Это Боггс одним ударом вырубил Пита, прежде чем тот успел меня изувечить. Хеймитч, конечно, сделал бы то же самое, если бы совершенно не растерялся. Застать врасплох одновременно и меня и Хеймитча – не просто. Нас ослепила радость. Окажись я с Питом наедине, он бы меня убил. Потому что его свели с ума.
Нет, одергиваю я себя, Пит не сумасшедший. Он «охморенный». Я слышала это слово в разговоре Плутарха и Хеймитча, когда меня везли мимо них по коридору. «Охморенный». Что бы это значило?
Прим (она прибежала, как только услышала о нападении и с тех пор не отходит ни на шаг) укрывает меня еще одним одеялом.
– Скоро этот ошейник снимут, Китнисс. Тогда тебе будет теплее.
Маме, которая ассистировала в сложной операции, еще ничего не сообщили. Прим берет мою руку, сжатую в кулак, и массирует ее, пока пальцы не расслабляются и в них не начинает циркулировать кровь. Потом берется за второй кулак, но тут появляются врачи, освобождают мою шею от жесткого воротника и делают укол для снятия боли и отечности. Как велено, держу голову неподвижно, чтобы не усугубить травму.
Плутарх, Хеймитч и Бити ждут в коридоре. Не знаю, сообщили ли они Гейлу. Видимо, нет, раз он не пришел. Плутарх выпроваживает врачей и пытается заодно выставить Прим, но та говорит:
– Нет. Если вы меня прогоните, я пойду прямо в хирургию и расскажу обо всем маме. Вряд ли она станет церемониться с распорядителем Игр, особенно когда он так плохо заботится о Китнисс.

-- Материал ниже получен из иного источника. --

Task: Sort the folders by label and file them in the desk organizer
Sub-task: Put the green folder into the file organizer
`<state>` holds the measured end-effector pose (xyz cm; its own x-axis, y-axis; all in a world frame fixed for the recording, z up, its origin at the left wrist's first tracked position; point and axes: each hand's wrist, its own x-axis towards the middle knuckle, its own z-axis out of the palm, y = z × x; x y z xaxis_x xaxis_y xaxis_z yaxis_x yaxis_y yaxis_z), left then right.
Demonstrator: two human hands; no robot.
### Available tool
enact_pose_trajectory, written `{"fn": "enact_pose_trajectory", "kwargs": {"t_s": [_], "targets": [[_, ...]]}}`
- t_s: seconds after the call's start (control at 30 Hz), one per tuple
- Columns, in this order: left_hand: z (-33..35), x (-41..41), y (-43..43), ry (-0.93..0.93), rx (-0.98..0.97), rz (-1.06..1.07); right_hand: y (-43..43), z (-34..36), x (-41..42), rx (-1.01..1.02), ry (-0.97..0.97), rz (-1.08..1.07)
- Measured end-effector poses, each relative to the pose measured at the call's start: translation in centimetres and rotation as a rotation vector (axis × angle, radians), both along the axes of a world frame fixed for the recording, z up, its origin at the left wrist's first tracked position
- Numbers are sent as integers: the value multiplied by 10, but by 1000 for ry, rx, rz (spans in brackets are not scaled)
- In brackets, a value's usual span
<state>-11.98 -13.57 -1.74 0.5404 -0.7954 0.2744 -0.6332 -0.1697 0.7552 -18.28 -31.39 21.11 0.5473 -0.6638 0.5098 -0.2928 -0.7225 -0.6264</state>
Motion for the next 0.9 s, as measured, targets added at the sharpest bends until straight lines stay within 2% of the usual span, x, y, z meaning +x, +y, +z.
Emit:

Плутарх выглядит оскорбленным. Хеймитч только усмехается.
– На твоем месте, Плутарх, я бы не рисковал.
Прим остается.
– Что ж, Китнисс, – начинает Плутарх, – состояние Пита стало шоком для всех нас, хотя мы уже видели ухудшение в последних двух интервью. Пита избивали, и это до некоторой степени объясняло его психическую неустойчивость. Теперь ясно, что побоями дело не ограничивалось. Капитолий подверг Пита довольно необычному приему воздействия на сознание, известному как «охмор». Верно, Бити?

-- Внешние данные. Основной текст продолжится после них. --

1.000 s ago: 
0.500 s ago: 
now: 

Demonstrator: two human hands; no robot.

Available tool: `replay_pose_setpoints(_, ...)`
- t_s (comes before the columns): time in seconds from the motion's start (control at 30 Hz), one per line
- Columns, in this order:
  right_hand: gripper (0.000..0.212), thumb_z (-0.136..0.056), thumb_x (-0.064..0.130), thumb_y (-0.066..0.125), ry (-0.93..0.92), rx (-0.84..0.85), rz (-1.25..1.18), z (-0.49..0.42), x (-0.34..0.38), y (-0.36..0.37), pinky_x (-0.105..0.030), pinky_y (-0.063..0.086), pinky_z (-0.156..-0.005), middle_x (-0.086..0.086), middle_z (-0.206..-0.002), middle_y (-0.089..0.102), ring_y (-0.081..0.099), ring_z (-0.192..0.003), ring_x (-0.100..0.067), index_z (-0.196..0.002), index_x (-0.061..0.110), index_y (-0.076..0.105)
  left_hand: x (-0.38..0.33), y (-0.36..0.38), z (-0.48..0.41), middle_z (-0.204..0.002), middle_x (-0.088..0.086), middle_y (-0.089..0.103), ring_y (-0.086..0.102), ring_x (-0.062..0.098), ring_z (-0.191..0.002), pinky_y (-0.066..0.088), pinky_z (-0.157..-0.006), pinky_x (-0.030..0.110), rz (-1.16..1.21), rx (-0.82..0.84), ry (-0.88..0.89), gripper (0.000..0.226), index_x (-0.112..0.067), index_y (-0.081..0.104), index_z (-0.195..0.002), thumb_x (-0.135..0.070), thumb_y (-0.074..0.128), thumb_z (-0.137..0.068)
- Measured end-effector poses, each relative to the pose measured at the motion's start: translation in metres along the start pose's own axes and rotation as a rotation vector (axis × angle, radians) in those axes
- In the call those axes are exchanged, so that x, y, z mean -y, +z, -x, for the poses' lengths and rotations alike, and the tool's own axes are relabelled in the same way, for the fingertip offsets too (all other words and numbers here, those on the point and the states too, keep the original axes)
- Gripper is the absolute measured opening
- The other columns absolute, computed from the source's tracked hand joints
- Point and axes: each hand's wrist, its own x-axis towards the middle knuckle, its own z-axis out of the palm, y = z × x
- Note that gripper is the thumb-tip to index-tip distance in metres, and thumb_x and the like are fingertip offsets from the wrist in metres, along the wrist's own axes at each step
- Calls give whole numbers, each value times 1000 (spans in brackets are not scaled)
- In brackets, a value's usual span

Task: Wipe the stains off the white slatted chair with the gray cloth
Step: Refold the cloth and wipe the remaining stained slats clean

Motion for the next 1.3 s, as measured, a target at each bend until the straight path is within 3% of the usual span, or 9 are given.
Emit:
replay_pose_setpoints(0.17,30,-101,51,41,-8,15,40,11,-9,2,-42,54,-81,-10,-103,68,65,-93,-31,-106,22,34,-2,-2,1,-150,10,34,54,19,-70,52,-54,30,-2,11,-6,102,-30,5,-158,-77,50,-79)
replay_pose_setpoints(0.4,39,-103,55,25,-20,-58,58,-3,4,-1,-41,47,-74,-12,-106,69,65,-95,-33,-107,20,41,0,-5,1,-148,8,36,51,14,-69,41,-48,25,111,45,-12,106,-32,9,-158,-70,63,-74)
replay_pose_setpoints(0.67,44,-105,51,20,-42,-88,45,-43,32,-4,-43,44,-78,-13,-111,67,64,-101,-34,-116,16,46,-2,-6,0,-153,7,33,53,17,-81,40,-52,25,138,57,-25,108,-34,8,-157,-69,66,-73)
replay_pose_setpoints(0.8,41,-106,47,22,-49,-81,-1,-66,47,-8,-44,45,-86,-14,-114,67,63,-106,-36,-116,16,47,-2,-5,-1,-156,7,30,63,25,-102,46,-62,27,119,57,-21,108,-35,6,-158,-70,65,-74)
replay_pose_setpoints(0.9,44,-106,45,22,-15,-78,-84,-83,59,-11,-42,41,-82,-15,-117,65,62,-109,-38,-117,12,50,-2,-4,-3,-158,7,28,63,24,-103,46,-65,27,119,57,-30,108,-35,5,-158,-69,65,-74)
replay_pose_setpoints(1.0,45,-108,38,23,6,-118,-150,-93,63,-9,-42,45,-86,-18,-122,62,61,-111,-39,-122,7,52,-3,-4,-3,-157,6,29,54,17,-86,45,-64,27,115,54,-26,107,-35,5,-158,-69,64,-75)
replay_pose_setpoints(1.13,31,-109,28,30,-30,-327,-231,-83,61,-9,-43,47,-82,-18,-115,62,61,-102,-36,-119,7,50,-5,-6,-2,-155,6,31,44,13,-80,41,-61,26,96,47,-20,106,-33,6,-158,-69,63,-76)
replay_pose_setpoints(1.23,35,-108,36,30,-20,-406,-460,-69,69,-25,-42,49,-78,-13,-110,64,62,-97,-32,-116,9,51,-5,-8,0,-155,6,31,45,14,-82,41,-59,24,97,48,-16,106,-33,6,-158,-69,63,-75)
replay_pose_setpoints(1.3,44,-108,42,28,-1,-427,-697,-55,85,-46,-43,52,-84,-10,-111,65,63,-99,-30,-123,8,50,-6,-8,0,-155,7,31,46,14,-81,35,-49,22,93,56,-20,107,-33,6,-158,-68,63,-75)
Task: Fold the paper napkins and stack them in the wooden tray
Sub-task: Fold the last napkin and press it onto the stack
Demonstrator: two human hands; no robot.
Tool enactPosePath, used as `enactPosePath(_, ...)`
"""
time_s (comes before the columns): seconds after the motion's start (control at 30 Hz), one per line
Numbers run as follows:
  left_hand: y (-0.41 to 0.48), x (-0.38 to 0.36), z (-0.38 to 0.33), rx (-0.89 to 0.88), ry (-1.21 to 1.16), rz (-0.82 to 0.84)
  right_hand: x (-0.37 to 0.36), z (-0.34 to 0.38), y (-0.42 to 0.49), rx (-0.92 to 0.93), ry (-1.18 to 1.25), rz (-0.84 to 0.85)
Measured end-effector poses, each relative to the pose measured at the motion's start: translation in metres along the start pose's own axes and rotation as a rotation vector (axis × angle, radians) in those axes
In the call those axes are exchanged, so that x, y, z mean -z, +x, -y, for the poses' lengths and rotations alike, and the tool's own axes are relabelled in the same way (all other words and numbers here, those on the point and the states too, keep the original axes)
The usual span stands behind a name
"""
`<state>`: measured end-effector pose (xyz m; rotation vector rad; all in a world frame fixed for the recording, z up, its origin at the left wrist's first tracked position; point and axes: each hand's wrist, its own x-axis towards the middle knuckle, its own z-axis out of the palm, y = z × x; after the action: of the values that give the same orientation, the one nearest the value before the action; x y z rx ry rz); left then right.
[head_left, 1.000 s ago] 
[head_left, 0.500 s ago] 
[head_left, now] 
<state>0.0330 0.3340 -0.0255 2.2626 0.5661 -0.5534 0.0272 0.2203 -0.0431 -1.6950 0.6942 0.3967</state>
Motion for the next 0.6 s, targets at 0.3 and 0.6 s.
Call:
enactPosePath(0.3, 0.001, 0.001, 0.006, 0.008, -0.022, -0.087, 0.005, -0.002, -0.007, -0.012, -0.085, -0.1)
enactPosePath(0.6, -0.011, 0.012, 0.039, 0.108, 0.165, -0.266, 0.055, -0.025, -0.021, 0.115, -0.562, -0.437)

– К сожалению, я не знаком со всеми деталями, Китнисс, – говорит Бити. – Капитолий тщательно скрывает этот метод, но я полагаю, последствия бывают разными. «Охмор» – старинное слово, означает «обморок» или «припадок беспамятства». Насколько мы знаем, это похоже на формирование условного рефлекса страха с использованием яда ос-убийц, а он как раз вызывает помутнение рассудка. Ну да о действии яда ты знаешь лучше всех нас, тебе ведь досталось от ос на первых Играх.
Паника. Галлюцинации. Кошмарные видения гибели твоих близких. Особенность яда ос-убийц – он точно находит, где именно в твоем мозге гнездится страх.
– Уверен, ты не забыла то чувство ужаса. Вдобавок спутанность сознания, так? Невозможность отличить реальность от галлюцинаций? Большинство выживших после укусов рассказывают о таких же симптомах.
Да. Встреча с Питом. Даже когда в голове уже прояснилось, я не была уверена, действительно ли он спас меня от Катона, или мне это привиделось.
– Хуже всего, что воспоминания можно подменить. – Бити постукивает себя по лбу. – Вывести из подсознания, модифицировать и вернуть в память искаженными. Предположим, я заставляю тебя что-то вспомнить – просто говорю о каком-то событии или показываю видеозапись – и в это время ввожу тебе дозу яда ос-убийц. Не так, чтобы ты совсем отключилась, но достаточно, чтобы вызвать страх и сомнение. Мозг сам свяжет их с тем событием и поместит все в долговременную память.